Your task >> Present the following data again exactly as it is shown.

START Given material

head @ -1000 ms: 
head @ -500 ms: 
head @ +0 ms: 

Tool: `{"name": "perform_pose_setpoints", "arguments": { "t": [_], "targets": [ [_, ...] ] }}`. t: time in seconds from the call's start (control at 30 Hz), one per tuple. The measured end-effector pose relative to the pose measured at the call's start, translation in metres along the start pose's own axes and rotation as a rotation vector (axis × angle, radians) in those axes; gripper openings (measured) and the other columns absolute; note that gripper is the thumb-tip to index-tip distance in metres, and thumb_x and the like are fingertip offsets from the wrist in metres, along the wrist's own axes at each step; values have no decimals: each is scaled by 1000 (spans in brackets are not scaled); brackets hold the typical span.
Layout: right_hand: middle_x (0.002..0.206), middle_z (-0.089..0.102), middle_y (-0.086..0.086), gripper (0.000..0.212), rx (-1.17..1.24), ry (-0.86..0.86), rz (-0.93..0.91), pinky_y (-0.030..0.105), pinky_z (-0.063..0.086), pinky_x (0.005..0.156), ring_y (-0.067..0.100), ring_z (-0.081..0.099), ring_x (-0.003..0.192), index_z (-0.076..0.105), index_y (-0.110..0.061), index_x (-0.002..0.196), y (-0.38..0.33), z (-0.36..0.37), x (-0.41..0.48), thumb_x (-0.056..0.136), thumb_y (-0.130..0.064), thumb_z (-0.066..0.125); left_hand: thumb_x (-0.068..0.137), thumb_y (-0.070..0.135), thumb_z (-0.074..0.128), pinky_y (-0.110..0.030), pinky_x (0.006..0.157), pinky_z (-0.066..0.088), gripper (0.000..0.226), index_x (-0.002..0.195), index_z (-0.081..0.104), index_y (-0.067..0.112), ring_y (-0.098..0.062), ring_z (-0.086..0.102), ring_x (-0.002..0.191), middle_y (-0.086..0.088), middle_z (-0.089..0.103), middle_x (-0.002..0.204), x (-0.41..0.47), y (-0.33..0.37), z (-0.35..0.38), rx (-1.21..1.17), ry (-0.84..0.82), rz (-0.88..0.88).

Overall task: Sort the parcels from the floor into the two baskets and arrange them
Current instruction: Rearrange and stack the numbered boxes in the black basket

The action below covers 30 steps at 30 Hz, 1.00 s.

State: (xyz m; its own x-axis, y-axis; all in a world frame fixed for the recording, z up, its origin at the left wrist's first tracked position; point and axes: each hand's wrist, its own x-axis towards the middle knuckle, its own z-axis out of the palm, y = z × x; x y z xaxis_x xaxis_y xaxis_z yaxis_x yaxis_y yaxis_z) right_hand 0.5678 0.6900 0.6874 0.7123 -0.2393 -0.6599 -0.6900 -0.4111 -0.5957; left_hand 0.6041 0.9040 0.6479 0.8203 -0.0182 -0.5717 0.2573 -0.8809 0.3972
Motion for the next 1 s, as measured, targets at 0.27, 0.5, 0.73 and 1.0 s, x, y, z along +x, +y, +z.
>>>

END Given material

Exercise result >>
head @ -1000 ms: 
head @ -500 ms: 
head @ +0 ms: 

Tool: `{"name": "perform_pose_setpoints", "arguments": { "t": [_], "targets": [ [_, ...] ] }}`. t: time in seconds from the call's start (control at 30 Hz), one per tuple. The measured end-effector pose relative to the pose measured at the call's start, translation in metres along the start pose's own axes and rotation as a rotation vector (axis × angle, radians) in those axes; gripper openings (measured) and the other columns absolute; note that gripper is the thumb-tip to index-tip distance in metres, and thumb_x and the like are fingertip offsets from the wrist in metres, along the wrist's own axes at each step; values have no decimals: each is scaled by 1000 (spans in brackets are not scaled); brackets hold the typical span.
Layout: right_hand: middle_x (0.002..0.206), middle_z (-0.089..0.102), middle_y (-0.086..0.086), gripper (0.000..0.212), rx (-1.17..1.24), ry (-0.86..0.86), rz (-0.93..0.91), pinky_y (-0.030..0.105), pinky_z (-0.063..0.086), pinky_x (0.005..0.156), ring_y (-0.067..0.100), ring_z (-0.081..0.099), ring_x (-0.003..0.192), index_z (-0.076..0.105), index_y (-0.110..0.061), index_x (-0.002..0.196), y (-0.38..0.33), z (-0.36..0.37), x (-0.41..0.48), thumb_x (-0.056..0.136), thumb_y (-0.130..0.064), thumb_z (-0.066..0.125); left_hand: thumb_x (-0.068..0.137), thumb_y (-0.070..0.135), thumb_z (-0.074..0.128), pinky_y (-0.110..0.030), pinky_x (0.006..0.157), pinky_z (-0.066..0.088), gripper (0.000..0.226), index_x (-0.002..0.195), index_z (-0.081..0.104), index_y (-0.067..0.112), ring_y (-0.098..0.062), ring_z (-0.086..0.102), ring_x (-0.002..0.191), middle_y (-0.086..0.088), middle_z (-0.089..0.103), middle_x (-0.002..0.204), x (-0.41..0.47), y (-0.33..0.37), z (-0.35..0.38), rx (-1.21..1.17), ry (-0.84..0.82), rz (-0.88..0.88).

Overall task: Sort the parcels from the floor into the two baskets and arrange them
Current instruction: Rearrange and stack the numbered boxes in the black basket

The action below covers 30 steps at 30 Hz, 1.00 s.

State: (xyz m; its own x-axis, y-axis; all in a world frame fixed for the recording, z up, its origin at the left wrist's first tracked position; point and axes: each hand's wrist, its own x-axis towards the middle knuckle, its own z-axis out of the palm, y = z × x; x y z xaxis_x xaxis_y xaxis_z yaxis_x yaxis_y yaxis_z) right_hand 0.5678 0.6900 0.6874 0.7123 -0.2393 -0.6599 -0.6900 -0.4111 -0.5957; left_hand 0.6041 0.9040 0.6479 0.8203 -0.0182 -0.5717 0.2573 -0.8809 0.3972
Motion for the next 1 s, as measured, targets at 0.27, 0.5, 0.73 and 1.0 s, x, y, z along +x, +y, +z.
>>>

The output is now finished.